TASK OBJECTIVE -> Among the entries that follow, find every line with the word "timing" and copy it.
Start of Block
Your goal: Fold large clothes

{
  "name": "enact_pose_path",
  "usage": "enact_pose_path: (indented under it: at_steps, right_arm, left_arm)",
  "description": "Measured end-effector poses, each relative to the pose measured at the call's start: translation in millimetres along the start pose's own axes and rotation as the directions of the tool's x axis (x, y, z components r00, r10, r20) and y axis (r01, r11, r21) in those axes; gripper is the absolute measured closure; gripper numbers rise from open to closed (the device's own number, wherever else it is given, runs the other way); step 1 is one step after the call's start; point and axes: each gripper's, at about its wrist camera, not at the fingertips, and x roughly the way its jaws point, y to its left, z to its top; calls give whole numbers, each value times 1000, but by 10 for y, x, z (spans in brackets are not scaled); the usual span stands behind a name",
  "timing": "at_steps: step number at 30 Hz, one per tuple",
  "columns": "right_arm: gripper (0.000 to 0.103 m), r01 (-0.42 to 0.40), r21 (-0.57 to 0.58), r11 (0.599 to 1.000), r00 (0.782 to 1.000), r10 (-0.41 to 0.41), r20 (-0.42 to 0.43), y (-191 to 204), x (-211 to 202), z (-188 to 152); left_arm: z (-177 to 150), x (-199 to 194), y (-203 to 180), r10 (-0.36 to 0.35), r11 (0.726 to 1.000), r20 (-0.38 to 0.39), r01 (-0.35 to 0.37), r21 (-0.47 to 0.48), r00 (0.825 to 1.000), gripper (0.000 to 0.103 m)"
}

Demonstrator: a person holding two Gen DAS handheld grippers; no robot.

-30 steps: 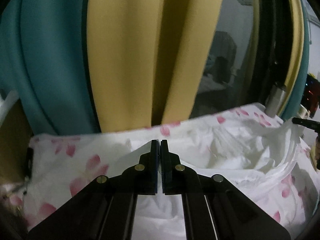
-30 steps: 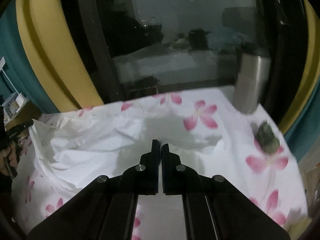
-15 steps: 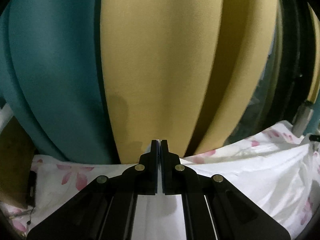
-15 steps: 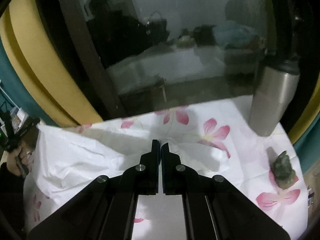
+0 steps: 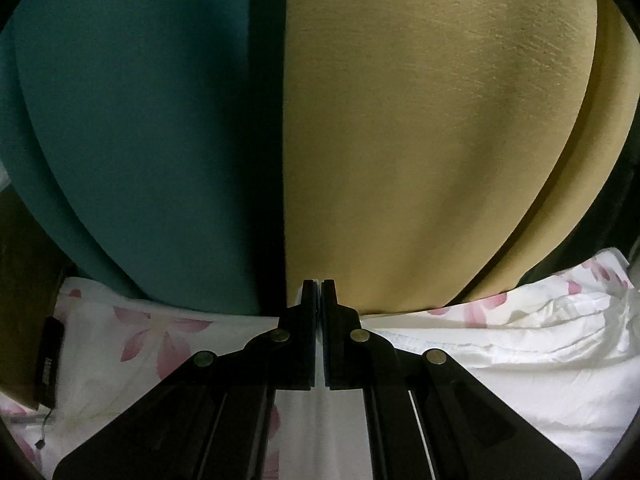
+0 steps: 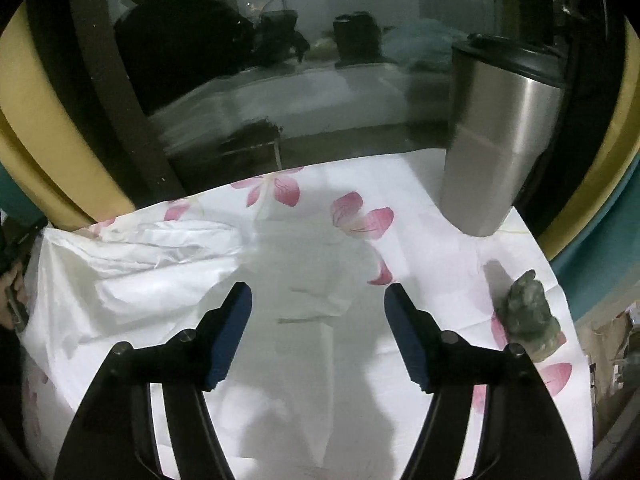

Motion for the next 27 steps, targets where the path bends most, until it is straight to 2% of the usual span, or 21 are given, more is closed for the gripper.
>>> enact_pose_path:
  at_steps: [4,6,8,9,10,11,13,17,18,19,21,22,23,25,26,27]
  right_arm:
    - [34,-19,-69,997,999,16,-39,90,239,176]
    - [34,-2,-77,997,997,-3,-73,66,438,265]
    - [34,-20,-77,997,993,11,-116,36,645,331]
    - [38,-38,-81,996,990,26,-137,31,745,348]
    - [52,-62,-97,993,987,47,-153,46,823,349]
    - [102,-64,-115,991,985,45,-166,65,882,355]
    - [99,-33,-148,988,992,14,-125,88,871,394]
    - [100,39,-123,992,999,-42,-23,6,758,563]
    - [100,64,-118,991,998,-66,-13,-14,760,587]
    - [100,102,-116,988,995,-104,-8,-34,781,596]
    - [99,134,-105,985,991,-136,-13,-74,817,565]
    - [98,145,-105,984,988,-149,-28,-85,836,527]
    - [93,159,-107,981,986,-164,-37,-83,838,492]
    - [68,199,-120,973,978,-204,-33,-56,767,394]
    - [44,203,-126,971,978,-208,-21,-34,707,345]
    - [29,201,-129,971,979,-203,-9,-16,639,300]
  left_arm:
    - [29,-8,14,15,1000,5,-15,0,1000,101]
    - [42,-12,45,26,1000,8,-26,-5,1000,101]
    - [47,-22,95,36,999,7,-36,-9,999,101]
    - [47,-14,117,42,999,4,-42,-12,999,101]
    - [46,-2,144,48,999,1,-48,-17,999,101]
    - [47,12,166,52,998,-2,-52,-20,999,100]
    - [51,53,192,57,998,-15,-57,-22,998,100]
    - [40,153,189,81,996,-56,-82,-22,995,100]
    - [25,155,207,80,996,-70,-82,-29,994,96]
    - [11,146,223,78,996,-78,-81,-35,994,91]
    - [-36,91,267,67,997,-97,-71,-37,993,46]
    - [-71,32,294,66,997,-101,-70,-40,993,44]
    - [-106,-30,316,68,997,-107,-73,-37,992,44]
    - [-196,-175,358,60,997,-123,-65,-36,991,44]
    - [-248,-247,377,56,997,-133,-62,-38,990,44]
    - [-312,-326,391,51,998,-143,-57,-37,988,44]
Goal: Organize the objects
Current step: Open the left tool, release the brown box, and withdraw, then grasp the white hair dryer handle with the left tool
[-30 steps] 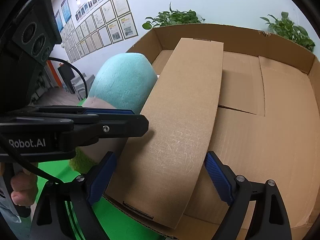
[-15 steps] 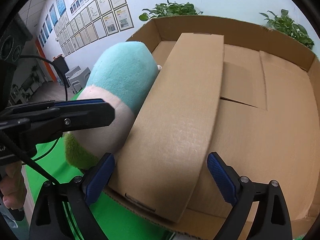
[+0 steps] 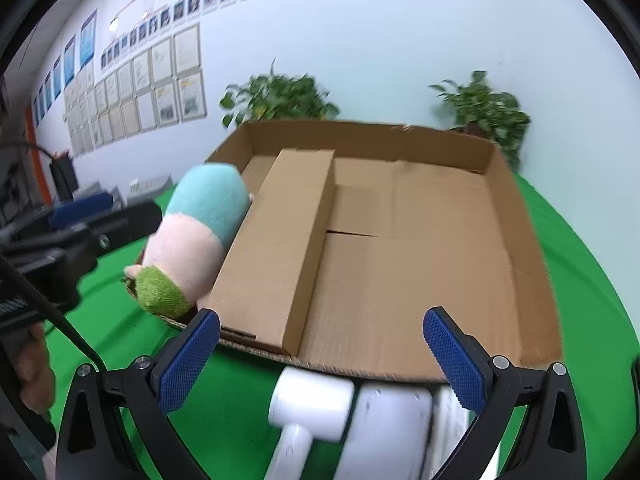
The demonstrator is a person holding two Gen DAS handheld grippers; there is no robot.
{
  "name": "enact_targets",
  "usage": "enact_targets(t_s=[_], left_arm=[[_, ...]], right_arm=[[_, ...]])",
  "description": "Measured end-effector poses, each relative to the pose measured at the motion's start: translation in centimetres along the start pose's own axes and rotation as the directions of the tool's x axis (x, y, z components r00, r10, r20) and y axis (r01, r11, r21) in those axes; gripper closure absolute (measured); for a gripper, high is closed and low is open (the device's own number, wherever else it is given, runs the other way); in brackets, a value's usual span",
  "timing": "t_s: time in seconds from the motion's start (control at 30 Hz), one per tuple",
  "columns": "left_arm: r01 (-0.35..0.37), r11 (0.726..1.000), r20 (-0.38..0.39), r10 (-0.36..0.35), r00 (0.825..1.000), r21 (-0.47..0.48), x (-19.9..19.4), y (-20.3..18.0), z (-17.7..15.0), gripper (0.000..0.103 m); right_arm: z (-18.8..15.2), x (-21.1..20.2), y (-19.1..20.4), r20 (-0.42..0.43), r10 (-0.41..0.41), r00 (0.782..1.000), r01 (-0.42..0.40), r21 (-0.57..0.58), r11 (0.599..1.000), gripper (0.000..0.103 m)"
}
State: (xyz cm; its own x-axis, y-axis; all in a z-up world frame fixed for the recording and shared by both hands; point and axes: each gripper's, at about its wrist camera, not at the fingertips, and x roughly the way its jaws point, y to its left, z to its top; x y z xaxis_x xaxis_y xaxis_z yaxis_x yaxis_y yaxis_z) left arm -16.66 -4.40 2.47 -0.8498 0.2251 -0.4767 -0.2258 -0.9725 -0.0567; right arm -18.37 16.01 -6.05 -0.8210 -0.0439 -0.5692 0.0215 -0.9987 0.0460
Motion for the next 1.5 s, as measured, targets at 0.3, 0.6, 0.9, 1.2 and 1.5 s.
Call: enact_targets(t_s=[0.3, 0.6, 0.9, 1.2, 1.5], left_arm=[[-0.008, 1.000, -0.008, 0.008, 1.000, -0.025, -2.0, -1.2, -1.5, 0.018], [-0.013, 1.000, -0.006, 0.013, 1.000, -0.010, -2.8, -2.7, -2.6, 0.018], [0.041, 0.999, -0.035, -0.041, 0.999, -0.017, -2.5, -2.8, -3.1, 0.018], [0.055, 0.998, -0.016, -0.055, 0.998, -0.034, -2.4, -2.7, -3.5, 0.033], [0.156, 0.982, -0.150, -0.171, 0.974, -0.104, 0.1, -2.3, -4.7, 0.010]], right_arm=[[-2.3, -5.4, -1.4, 0.011, -0.042, 0.999, 0.042, 0.059, 0.997, 0.001], [-3.4, -6.0, -1.7, 0.000, -0.039, 0.999, 0.039, 0.062, 0.997, 0.002], [-4.0, -5.3, -1.9, -0.017, -0.059, 0.998, 0.060, 0.042, 0.997, 0.043], [-4.8, -5.0, -2.7, -0.050, -0.022, 0.999, 0.026, 0.069, 0.997, 0.054], [-6.4, -5.8, -3.2, -0.027, 0.108, 0.994, -0.106, 0.070, 0.992, 0.001]])
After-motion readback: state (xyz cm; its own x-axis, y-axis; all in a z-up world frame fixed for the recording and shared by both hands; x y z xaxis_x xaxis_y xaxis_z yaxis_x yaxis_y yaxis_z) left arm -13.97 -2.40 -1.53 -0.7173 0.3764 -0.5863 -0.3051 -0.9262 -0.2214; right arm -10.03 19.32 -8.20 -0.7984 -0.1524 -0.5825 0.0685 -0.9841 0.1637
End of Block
REPLY ->
  "timing": "at_steps: step number at 30 Hz, one per tuple",
  "timing": "t_s: time in seconds from the motion's start (control at 30 Hz), one per tuple",

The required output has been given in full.